In the article, gallerist and fellow CalArtian David Kordansky (Art MFA 2002) noted that he was “wowed” by Halsey’s work at the 2018 Made in LA biennial, for which she received the prestigious Mohn Award. In 2020, his gallery presented Halsey’s work for the first time, displaying what the artist referred to as a “taxidermy” of South Central LA’s businesses. Kordansky was quoted in the article as referring to Halsey as “one of the most important contemporary artists to come out of Los Angeles, California, in the last decade.”
On display are 14 new works, including various installations, large-scale sculptures, and even a series of new hieroglyphic engravings that pay homage to her South Central Los Angeles neighborhood. Among these is the mixed-media work My Hope (pictured above), a vibrant box sculpture designed like a bustling Los Angeles street.
“I’m an obsessive collector of objects, of images — scanning the streets,” Halsey told The New York Times when discussing her exhibition works. “I’ve been collecting as long as I could breathe.”
More about the exhibition from the show’s official release:
Halsey imagines new possibilities for art, architecture, and community engagement.

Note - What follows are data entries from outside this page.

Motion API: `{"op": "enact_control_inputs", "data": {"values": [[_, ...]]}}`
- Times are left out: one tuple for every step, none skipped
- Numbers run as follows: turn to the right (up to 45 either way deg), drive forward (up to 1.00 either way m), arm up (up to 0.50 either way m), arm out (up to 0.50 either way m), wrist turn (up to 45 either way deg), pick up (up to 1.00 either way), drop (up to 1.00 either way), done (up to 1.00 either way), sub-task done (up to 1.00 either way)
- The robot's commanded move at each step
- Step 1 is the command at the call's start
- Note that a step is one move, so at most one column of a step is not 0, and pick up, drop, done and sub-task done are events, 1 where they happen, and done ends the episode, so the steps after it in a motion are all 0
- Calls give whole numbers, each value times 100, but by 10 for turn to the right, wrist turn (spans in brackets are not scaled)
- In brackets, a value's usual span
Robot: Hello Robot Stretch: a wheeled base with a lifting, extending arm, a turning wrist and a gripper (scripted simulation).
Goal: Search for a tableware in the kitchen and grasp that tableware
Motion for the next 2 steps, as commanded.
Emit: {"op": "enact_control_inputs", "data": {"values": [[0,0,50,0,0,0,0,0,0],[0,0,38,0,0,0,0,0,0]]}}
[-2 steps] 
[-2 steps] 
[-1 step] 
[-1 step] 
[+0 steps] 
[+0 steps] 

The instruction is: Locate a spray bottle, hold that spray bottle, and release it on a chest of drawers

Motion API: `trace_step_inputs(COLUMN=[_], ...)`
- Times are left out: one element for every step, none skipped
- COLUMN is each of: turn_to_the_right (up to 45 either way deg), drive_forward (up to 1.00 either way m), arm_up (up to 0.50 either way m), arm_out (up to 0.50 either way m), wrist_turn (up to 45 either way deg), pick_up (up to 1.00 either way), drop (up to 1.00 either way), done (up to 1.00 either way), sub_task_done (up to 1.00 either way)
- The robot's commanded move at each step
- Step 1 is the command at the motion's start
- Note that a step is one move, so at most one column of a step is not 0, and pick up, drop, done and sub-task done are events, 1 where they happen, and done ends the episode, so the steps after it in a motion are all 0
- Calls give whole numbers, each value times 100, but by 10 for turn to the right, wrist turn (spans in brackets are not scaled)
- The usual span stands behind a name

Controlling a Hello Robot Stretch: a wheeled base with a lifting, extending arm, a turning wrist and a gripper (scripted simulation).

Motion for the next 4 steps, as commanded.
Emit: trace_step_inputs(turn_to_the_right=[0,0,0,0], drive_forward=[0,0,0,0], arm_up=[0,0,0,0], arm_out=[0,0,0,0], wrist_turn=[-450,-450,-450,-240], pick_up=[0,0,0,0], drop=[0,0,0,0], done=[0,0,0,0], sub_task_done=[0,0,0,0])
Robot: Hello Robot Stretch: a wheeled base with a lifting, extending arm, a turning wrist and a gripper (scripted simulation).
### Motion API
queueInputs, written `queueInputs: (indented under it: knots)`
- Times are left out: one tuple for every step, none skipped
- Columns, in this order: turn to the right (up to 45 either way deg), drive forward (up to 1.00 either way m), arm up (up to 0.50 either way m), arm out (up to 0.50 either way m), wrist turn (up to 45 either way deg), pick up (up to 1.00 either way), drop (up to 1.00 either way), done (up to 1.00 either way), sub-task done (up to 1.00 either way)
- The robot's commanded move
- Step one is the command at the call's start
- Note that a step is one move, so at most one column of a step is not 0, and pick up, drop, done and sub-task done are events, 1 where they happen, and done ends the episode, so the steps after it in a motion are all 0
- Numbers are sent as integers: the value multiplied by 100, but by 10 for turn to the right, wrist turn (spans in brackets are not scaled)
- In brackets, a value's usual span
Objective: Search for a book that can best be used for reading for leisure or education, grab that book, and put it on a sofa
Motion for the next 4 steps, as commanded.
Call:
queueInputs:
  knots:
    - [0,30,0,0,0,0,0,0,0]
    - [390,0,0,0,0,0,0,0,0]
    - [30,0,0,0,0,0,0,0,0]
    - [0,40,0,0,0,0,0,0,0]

Combining found, fabricated, and handmade objects, her work maintains a sense of civic urgency and free-flowing imagination, addressing crucial issues confronting Black people, queer populations, and the working class. Critiques of gentrification and disenfranchisement are accompanied by real-world proposals as well as celebration of on-the-ground aesthetics. This exhibition will highlight Halsey’s visionary, collaborative ethos, and will include new examples from several bodies of work. Among them are funkmound sculptures, including one with a functioning waterfall; twelve-foot-tall, hand-painted columns; wall-based sculptures composed using synthetic hair; wall-based reliefs on Hydro-Stone, gypsum, and foil supports; and sculptures constructed from stacked, painted boxes that evoke the signs and symbols of neighborhood life, as well as a new type of box sculpture that channels the vivid energy of a streetscape.
Quoted in the Times article is School of Art faculty Charles Gaines, with whom Halsey studied at CalArts: “She’s not trying to unpack notions of racism, she’s just trying to celebrate Blackness. She’s trying to bring into the realm of art things that are thought to be low culture, things that are victimized by a certain stereotype.”
The profile also highlighted Halsey’s singular impact as a contemporary artist-activist, and noted her greatest creative influences, among whom are fellow CalArtians Mike Kelley (Art MFA 78), Mark Bradford (Art BFA 95, MFA 97), and 1995 CalArts honorary degree recipient Betye Saar.